▶ Task item
Transcribe the full listing so that each line reads as it does in the original.

▶ Supplied information
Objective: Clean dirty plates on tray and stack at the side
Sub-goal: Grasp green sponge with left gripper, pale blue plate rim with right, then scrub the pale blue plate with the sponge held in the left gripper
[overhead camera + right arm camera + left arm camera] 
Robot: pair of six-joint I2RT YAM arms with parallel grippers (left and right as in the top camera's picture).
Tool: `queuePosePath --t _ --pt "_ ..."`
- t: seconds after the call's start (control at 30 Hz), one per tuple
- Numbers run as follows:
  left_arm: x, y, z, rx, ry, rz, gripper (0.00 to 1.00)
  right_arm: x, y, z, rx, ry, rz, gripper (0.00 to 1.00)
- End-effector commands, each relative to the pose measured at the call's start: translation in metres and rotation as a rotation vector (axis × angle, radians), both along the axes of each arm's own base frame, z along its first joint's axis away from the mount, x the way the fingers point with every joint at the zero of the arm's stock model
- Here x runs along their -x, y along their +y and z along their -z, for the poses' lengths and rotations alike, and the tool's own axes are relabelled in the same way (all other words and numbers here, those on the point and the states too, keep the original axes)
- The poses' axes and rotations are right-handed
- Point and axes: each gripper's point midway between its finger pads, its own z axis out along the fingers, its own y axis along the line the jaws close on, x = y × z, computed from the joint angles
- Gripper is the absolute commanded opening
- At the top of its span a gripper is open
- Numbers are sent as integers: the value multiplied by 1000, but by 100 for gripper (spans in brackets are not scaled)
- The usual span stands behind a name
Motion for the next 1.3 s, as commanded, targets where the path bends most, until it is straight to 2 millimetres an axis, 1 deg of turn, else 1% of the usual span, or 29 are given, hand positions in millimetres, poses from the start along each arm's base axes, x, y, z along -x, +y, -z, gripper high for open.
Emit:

▶ Problem solution
Objective: Clean dirty plates on tray and stack at the side
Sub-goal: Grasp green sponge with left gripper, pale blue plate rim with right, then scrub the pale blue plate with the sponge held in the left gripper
[overhead camera + right arm camera + left arm camera] 
Robot: pair of six-joint I2RT YAM arms with parallel grippers (left and right as in the top camera's picture).
Tool: `queuePosePath --t _ --pt "_ ..."`
- t: seconds after the call's start (control at 30 Hz), one per tuple
- Numbers run as follows:
  left_arm: x, y, z, rx, ry, rz, gripper (0.00 to 1.00)
  right_arm: x, y, z, rx, ry, rz, gripper (0.00 to 1.00)
- End-effector commands, each relative to the pose measured at the call's start: translation in metres and rotation as a rotation vector (axis × angle, radians), both along the axes of each arm's own base frame, z along its first joint's axis away from the mount, x the way the fingers point with every joint at the zero of the arm's stock model
- Here x runs along their -x, y along their +y and z along their -z, for the poses' lengths and rotations alike, and the tool's own axes are relabelled in the same way (all other words and numbers here, those on the point and the states too, keep the original axes)
- The poses' axes and rotations are right-handed
- Point and axes: each gripper's point midway between its finger pads, its own z axis out along the fingers, its own y axis along the line the jaws close on, x = y × z, computed from the joint angles
- Gripper is the absolute commanded opening
- At the top of its span a gripper is open
- Numbers are sent as integers: the value multiplied by 1000, but by 100 for gripper (spans in brackets are not scaled)
- The usual span stands behind a name
Motion for the next 1.3 s, as commanded, targets where the path bends most, until it is straight to 2 millimetres an axis, 1 deg of turn, else 1% of the usual span, or 29 are given, hand positions in millimetres, poses from the start along each arm's base axes, x, y, z along -x, +y, -z, gripper high for open.
Emit:

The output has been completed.